À la suite de la prise de la Bastille, les médailles de Necker se multiplient. On en connaît jusqu’à onze de toutes les grandeurs et dont quelques-unes sont forgées avec les chaînes de la tyrannie. En octobre, une médaille d’Andrieu nous montre la nation qui a conquis son roi. Au pied de la statue du roi Louis XV, sur la place de la Concorde et à ce même endroit où, quatre ans plus tard, la tête du malheureux prince doit tomber, on voit le carrosse du roi ramené de Versailles et entouré de la populace du temps, au milieu de laquelle on aperçoit Lafayette à cheval. Trois médailles retracent ou célèbrent la fête de la Fédération, anniversaire du 14 juillet.

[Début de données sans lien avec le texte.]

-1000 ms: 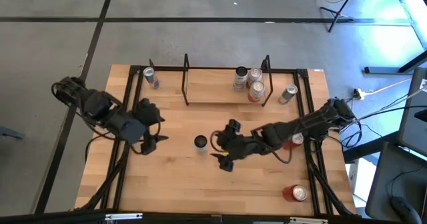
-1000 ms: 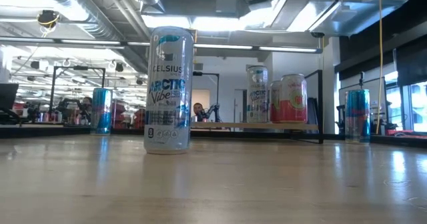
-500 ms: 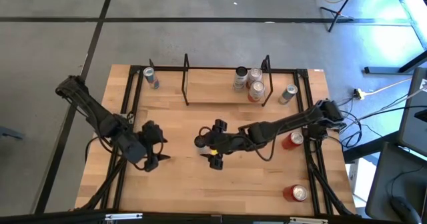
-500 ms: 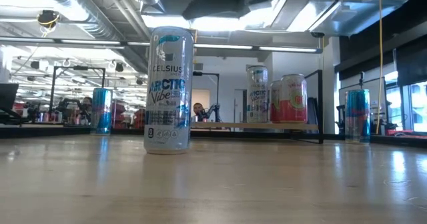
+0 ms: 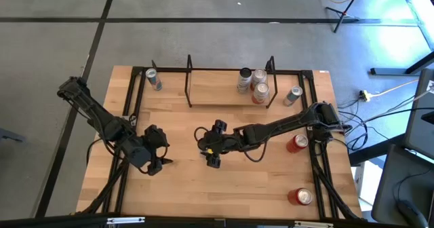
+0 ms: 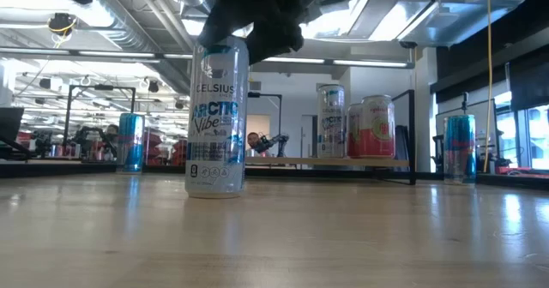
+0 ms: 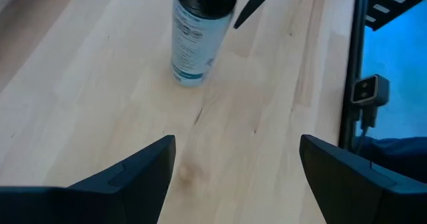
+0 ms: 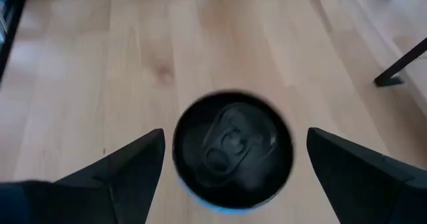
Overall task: Place canned beverage on shelf
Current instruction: Put the white soda can on the shelf
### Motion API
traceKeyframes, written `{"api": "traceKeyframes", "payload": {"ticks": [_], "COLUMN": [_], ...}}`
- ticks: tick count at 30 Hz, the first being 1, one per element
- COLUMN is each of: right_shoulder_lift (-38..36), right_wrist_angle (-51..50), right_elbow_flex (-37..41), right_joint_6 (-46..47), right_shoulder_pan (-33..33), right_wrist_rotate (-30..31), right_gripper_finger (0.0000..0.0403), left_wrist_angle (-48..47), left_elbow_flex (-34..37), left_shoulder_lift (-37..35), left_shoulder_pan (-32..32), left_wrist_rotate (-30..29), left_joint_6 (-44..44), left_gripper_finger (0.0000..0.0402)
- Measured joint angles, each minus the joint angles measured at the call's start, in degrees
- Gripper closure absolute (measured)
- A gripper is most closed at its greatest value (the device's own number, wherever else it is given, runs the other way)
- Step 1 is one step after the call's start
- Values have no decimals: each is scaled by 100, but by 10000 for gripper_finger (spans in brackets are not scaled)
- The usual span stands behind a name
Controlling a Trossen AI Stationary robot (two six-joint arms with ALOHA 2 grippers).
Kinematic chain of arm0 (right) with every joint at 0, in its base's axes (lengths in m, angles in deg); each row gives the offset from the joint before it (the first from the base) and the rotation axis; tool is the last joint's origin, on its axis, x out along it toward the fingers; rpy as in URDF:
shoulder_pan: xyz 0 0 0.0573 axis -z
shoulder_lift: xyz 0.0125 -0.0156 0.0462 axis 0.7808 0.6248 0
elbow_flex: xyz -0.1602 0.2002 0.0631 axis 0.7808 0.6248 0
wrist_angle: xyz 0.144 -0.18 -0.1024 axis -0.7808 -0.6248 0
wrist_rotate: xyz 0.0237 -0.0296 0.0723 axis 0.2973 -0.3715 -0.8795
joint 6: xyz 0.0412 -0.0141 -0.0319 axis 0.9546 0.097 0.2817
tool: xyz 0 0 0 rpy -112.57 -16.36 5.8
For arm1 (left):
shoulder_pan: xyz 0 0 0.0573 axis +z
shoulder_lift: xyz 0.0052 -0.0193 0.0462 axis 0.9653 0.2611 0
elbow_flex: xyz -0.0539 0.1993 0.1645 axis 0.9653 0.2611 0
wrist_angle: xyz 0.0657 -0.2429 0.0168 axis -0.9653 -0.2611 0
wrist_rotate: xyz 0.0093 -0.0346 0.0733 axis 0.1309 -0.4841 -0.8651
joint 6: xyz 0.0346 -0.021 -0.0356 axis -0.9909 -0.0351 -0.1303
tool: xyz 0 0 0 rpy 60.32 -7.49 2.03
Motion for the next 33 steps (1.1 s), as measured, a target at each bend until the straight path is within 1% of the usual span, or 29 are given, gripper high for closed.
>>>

L’une d’elles, qui représente un héros antique appuyé sur un canon, avec un trophée d’armes à ses pieds, et au fond une bastille démantelée, dénote chez le graveur une certaine pratique de l’art ; les autres, bien que quelques-unes soient frappées avec le métal provenant des chaînes de l’ancienne servitude française (style du temps), ne présentent que de hideuses ou informes images de la réalité, de grotesques caricatures. Nous sommes étonné de ne rencontrer qu’une seule médaille du 10 août, frappée sur l’ordre de la commune de Paris, et de deux modules différens. Cette pièce représente une Victoire antique foulant aux pieds un sceptre et une couronne, s’appuyant sur une pique surmontée du bonnet phrygien, qu’elle tient de la main gauche, et, de la droite, brandissant la foudre, avec cette légende : Exemple des peuples ! Cette médaille, qui est de Duvivier fils, qui ne l’a signée qu’à demi, c’est-à-dire des trois premières lettres de son nom, est peut-être la meilleure du temps ; le mouvement de la figure est très remarquable.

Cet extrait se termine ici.